Which of the lines in the data mention the string "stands"? List them all.

Stored entries:
────────────────────

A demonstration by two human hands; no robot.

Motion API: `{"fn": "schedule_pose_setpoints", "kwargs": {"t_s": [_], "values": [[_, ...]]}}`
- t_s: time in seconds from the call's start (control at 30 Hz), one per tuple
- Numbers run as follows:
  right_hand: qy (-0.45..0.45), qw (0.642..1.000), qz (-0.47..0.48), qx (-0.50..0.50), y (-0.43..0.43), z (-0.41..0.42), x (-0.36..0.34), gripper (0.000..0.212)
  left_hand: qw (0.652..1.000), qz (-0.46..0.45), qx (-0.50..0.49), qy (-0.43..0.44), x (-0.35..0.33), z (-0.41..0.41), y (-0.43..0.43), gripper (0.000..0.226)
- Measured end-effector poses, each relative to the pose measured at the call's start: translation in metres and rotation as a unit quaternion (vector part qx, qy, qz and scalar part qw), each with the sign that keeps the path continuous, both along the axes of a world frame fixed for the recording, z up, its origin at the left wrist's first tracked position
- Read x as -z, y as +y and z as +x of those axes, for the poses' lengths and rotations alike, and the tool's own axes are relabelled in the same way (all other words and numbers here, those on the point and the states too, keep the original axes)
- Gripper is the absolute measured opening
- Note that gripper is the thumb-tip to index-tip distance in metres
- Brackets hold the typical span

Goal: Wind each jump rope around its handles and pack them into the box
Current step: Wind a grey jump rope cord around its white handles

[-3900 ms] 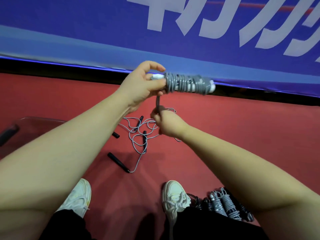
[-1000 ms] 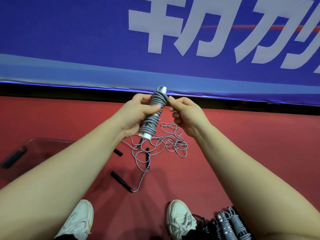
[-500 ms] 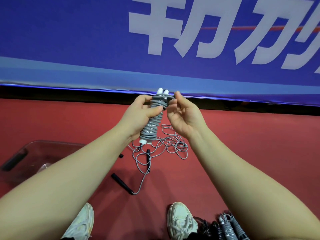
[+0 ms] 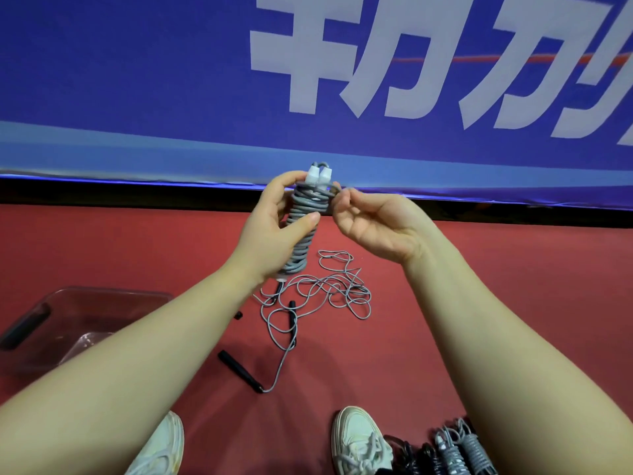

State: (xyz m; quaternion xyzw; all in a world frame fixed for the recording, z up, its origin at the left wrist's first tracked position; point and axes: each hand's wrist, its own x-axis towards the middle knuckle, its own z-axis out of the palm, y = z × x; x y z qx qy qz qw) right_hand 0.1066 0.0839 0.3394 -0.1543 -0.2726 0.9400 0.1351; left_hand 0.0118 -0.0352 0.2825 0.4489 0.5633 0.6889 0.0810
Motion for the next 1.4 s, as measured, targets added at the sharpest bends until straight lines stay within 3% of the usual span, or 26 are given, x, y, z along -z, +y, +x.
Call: {"fn": "schedule_pose_setpoints", "kwargs": {"t_s": [0.13, 0.3, 0.4, 0.5, 0.57, 0.63, 0.67, 0.73, 0.77, 0.83, 1.1, 1.17, 1.23, 1.3, 1.4], "values": [[0.095, 0.994, -0.029, 0.051, -0.006, 0.004, -0.006, 0.017, 0.998, 0.016, 0.046, -0.042, -0.002, 0.006, 0.004, 0.048], [0.146, 0.983, -0.025, 0.110, -0.012, -0.003, -0.002, 0.017, 0.993, 0.028, 0.075, -0.091, -0.008, 0.011, 0.011, 0.048], [0.134, 0.981, 0.032, 0.137, -0.014, -0.005, 0.003, 0.018, 0.993, 0.033, 0.039, -0.108, -0.008, 0.011, 0.016, 0.046], [0.092, 0.990, 0.029, 0.099, -0.013, -0.008, 0.007, 0.020, 0.991, 0.053, 0.005, -0.125, -0.006, 0.009, 0.019, 0.046], [0.042, 0.997, 0.022, 0.055, -0.009, -0.010, 0.008, 0.022, 0.996, 0.046, -0.005, -0.081, -0.002, 0.005, 0.018, 0.047], [-0.029, 0.989, 0.135, 0.049, -0.003, -0.009, 0.007, 0.019, 1.000, 0.017, -0.008, -0.007, 0.004, 0.001, 0.016, 0.050], [-0.074, 0.961, 0.258, 0.065, 0.000, -0.006, 0.006, 0.018, 1.000, 0.001, -0.007, 0.023, 0.006, 0.000, 0.015, 0.051], [-0.143, 0.843, 0.510, 0.088, 0.002, -0.001, 0.003, 0.024, 0.998, -0.015, -0.002, 0.060, 0.010, 0.000, 0.013, 0.052], [-0.160, 0.784, 0.594, 0.086, 0.002, 0.001, 0.001, 0.026, 0.998, -0.017, -0.001, 0.068, 0.010, 0.001, 0.012, 0.053], [-0.163, 0.706, 0.687, 0.064, 0.000, 0.007, -0.004, 0.026, 0.997, -0.016, 0.005, 0.071, 0.006, 0.001, 0.010, 0.052], [-0.139, 0.581, 0.802, 0.019, 0.006, 0.023, -0.008, 0.021, 0.991, -0.075, 0.079, 0.075, 0.008, -0.002, -0.001, 0.052], [-0.111, 0.580, 0.807, 0.014, 0.011, 0.027, -0.008, 0.026, 0.989, -0.068, 0.051, 0.121, 0.008, -0.004, -0.002, 0.051], [-0.080, 0.611, 0.787, 0.023, 0.016, 0.029, -0.005, 0.030, 0.984, -0.049, 0.025, 0.171, 0.006, -0.003, -0.002, 0.046], [-0.053, 0.669, 0.740, 0.036, 0.021, 0.031, -0.002, 0.031, 0.982, -0.045, 0.022, 0.185, 0.002, -0.002, -0.001, 0.046], [-0.020, 0.770, 0.636, 0.035, 0.024, 0.035, 0.001, 0.024, 0.986, -0.060, 0.060, 0.140, -0.004, 0.000, -0.003, 0.051]]}}
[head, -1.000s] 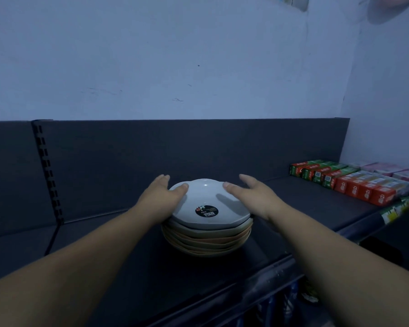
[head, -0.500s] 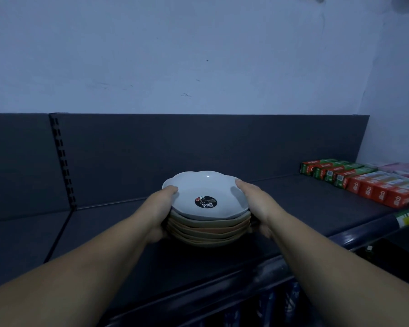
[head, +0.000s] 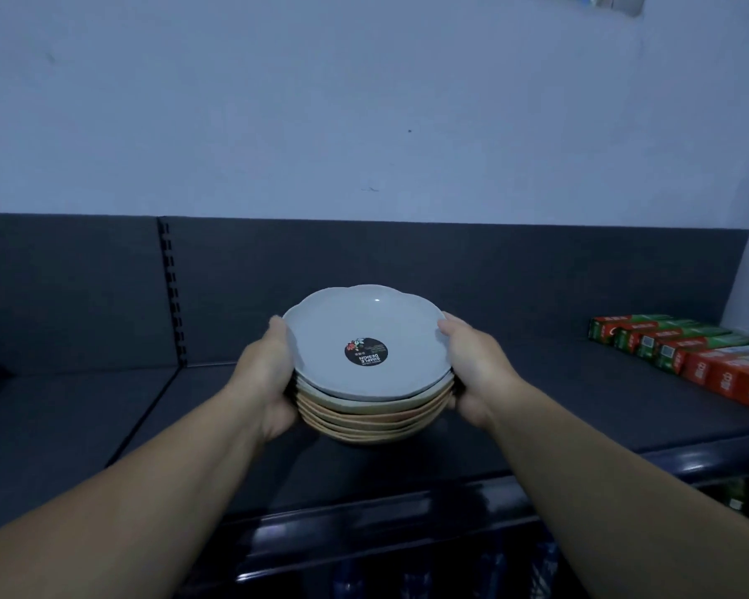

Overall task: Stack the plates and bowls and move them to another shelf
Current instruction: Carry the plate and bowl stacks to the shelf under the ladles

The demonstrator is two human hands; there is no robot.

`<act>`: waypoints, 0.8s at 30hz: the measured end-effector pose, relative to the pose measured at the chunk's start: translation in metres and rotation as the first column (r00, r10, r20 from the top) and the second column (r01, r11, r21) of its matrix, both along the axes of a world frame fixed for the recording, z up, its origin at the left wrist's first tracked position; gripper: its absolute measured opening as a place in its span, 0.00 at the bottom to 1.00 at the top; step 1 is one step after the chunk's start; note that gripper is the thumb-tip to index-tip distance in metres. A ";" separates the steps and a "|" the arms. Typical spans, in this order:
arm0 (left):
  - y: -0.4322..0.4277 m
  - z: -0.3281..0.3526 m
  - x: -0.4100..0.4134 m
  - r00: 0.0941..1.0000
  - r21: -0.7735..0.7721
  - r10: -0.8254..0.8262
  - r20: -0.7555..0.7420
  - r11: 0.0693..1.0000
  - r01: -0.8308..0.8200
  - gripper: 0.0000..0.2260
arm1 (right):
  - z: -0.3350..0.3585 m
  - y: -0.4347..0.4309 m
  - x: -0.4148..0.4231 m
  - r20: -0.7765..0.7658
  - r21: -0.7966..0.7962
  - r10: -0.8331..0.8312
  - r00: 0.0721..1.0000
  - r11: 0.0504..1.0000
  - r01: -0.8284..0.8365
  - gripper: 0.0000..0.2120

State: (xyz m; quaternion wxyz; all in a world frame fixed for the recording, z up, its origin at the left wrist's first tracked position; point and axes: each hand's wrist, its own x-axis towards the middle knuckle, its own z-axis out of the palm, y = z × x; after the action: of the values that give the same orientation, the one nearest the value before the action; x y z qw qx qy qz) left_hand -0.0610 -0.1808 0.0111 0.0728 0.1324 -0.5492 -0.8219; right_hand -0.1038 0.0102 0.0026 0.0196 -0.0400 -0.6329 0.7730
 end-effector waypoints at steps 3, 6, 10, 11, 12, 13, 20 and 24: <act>-0.005 -0.004 0.020 0.996 0.012 0.085 -0.006 0.996 -0.085 0.15 | -0.002 -0.016 0.007 0.011 -0.013 0.012 1.000 1.000 -0.011 0.14; -0.016 -0.008 0.043 0.989 0.026 0.144 -0.014 0.989 -0.144 0.12 | -0.004 -0.034 0.019 0.012 -0.018 0.059 0.998 0.998 -0.059 0.14; -0.042 -0.013 0.075 0.972 0.025 0.237 -0.006 0.971 -0.236 0.10 | -0.005 -0.064 0.043 0.039 -0.027 0.118 0.992 0.993 -0.117 0.12; -0.050 -0.014 0.085 0.965 0.027 0.262 0.000 0.965 -0.262 0.10 | -0.005 -0.072 0.050 0.036 -0.029 0.135 0.990 0.991 -0.134 0.11; -0.058 -0.016 0.096 0.958 0.028 0.287 0.006 0.957 -0.288 0.10 | -0.004 -0.082 0.058 0.033 -0.029 0.159 0.987 0.987 -0.158 0.10; -0.067 -0.017 0.108 0.950 0.029 0.312 0.013 0.950 -0.312 0.09 | -0.003 -0.091 0.067 0.035 -0.030 0.183 0.982 0.983 -0.182 0.10; -0.137 -0.018 0.219 0.877 0.058 0.480 0.040 0.875 -0.481 0.10 | 0.001 -0.181 0.154 0.087 -0.051 0.338 0.937 0.941 -0.334 0.09; -0.171 -0.019 0.285 0.815 0.068 0.577 0.051 0.812 -0.579 0.09 | 0.000 -0.228 0.207 0.119 -0.063 0.436 0.892 0.900 -0.431 0.09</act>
State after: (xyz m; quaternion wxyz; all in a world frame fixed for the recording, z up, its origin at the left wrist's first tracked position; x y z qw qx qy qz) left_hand 0.2245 -0.3523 -0.0078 0.3060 0.3071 -0.4504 -0.7805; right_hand 0.1032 -0.2175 0.0029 -0.1949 0.0516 -0.6122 0.7646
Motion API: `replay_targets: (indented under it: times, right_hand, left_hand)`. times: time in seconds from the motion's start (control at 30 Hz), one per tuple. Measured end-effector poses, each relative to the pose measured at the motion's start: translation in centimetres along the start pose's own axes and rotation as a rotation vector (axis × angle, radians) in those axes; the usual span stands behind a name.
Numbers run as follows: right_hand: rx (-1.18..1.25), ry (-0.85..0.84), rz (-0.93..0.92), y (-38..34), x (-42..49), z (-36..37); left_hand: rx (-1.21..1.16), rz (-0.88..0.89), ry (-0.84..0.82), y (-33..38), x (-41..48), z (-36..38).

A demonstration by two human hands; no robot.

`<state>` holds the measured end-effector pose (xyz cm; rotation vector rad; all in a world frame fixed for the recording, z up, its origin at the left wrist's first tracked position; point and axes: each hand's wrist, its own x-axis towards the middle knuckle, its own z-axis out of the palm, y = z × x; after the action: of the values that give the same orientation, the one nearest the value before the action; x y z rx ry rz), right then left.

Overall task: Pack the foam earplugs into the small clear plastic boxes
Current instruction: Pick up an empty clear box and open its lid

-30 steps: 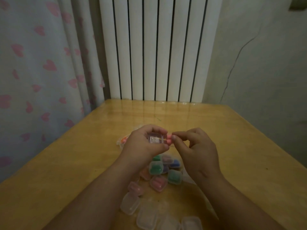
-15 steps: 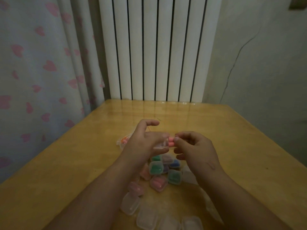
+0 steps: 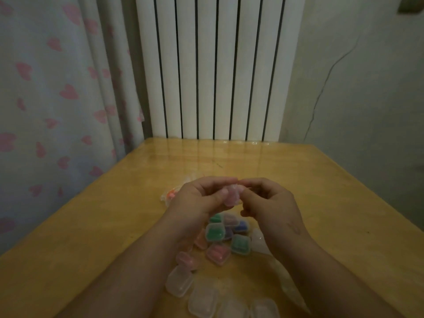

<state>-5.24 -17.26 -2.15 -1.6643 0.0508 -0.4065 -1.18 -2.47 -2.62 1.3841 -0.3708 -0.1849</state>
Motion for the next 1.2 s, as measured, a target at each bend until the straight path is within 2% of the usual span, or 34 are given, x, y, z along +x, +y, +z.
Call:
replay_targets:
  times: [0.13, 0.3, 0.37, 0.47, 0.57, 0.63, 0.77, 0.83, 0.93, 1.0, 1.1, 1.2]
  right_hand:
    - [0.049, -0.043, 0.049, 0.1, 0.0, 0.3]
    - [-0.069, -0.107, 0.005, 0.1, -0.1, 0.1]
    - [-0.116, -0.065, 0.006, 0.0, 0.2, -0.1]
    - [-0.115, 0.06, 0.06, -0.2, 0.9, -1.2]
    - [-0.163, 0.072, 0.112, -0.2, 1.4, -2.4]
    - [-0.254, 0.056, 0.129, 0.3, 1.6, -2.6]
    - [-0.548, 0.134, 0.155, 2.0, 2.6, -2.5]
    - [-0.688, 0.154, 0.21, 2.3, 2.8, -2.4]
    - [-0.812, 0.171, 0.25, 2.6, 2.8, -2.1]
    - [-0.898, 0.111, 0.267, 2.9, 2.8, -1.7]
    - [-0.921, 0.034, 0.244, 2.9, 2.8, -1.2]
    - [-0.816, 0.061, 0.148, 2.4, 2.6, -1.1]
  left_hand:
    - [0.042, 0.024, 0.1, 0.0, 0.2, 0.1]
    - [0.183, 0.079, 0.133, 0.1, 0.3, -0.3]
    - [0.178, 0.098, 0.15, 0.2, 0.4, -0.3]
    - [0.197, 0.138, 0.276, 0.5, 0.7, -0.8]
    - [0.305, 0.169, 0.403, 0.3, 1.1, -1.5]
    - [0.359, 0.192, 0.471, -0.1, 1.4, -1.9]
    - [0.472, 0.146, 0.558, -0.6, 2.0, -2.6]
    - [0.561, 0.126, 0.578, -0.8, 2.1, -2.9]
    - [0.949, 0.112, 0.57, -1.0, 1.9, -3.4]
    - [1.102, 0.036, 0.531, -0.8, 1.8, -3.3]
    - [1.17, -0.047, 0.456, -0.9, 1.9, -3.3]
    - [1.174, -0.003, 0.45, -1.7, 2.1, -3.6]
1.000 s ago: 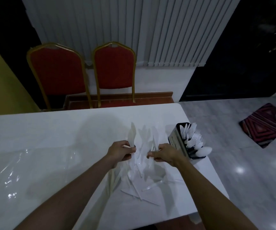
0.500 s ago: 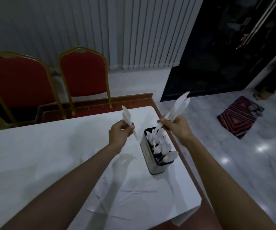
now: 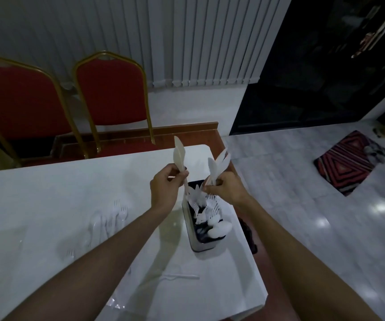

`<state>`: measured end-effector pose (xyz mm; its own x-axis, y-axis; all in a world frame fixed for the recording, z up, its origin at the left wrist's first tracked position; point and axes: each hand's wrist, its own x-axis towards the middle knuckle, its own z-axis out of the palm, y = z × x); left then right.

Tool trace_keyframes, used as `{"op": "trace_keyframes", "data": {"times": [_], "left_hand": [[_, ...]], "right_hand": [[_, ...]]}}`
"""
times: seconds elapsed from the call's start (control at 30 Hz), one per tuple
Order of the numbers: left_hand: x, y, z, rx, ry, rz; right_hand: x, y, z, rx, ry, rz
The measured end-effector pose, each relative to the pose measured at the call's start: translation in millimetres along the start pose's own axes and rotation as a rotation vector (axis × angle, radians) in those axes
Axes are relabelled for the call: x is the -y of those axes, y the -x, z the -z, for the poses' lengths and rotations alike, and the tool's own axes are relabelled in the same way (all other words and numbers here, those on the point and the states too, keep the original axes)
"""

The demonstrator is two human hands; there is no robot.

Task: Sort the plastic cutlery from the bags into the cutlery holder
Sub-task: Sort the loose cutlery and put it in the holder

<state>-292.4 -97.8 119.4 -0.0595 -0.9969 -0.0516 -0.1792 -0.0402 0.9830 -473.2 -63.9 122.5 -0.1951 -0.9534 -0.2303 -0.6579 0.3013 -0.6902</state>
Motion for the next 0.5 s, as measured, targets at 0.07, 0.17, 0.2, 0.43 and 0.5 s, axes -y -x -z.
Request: {"op": "trace_keyframes", "data": {"times": [0.07, 0.17, 0.2, 0.43, 0.5], "left_hand": [[1, 2, -2, 0.075, 0.007, 0.004], [12, 11, -6, 0.161, -0.037, 0.028], [16, 13, -7, 0.163, -0.057, 0.037], [14, 14, -8, 0.245, -0.309, -0.149], [11, 13, -9, 0.241, -0.333, -0.192]], "right_hand": [[5, -2, 1, 0.063, 0.073, 0.051], [7, -3, 0, 0.112, 0.118, 0.080], [6, -1, 1, 0.127, 0.124, 0.088], [3, 9, 5, 0.160, 0.156, 0.146], [0, 10, 1, 0.163, 0.168, 0.143]]}}
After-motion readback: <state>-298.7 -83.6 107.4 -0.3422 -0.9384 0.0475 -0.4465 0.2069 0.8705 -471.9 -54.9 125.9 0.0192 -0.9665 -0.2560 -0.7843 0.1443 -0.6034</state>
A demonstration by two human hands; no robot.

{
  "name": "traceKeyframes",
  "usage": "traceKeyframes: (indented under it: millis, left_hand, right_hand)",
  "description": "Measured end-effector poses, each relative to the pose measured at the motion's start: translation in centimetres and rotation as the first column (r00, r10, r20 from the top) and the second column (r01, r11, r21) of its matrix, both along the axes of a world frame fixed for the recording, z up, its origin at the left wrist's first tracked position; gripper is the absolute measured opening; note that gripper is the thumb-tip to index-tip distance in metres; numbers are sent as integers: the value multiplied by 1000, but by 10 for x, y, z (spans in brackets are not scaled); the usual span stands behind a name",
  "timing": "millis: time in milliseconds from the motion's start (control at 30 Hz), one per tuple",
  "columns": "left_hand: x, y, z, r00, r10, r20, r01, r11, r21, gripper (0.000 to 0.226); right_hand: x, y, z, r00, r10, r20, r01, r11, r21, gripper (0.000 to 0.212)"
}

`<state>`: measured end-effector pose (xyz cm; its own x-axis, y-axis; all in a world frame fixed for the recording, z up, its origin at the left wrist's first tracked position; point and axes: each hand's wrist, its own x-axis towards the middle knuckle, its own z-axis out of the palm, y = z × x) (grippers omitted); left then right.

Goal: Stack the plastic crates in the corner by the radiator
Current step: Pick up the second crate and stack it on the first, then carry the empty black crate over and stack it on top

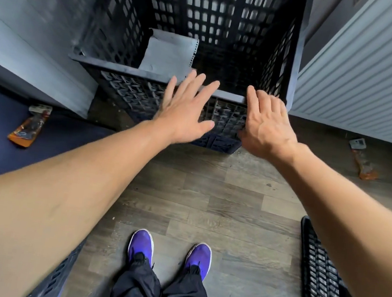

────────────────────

- **Completed task**
Motion API: `replay_targets: (indented under it: times, right_hand, left_hand)`. times: time in seconds from the motion's start (control at 30 Hz), one per tuple. Measured end-effector poses, each relative to the pose measured at the motion's start: translation in centimetres along the start pose's own axes and rotation as a rotation vector (axis × angle, radians) in those axes; the usual span stands behind a name.
  "description": "Measured end-effector poses, each relative to the pose measured at the motion's start: translation in centimetres and rotation as the first column (r00, r10, r20 from the top) and the second column (r01, r11, r21) of its matrix, both along the axes of a world frame fixed for the recording, z up, its origin at the left wrist's first tracked position; gripper is the absolute measured opening; note that gripper is the thumb-tip to index-tip distance in metres; numbers are sent as integers: the value multiplied by 1000, but by 10 for x, y, z (spans in brackets are not scaled); the usual span stands behind a name",

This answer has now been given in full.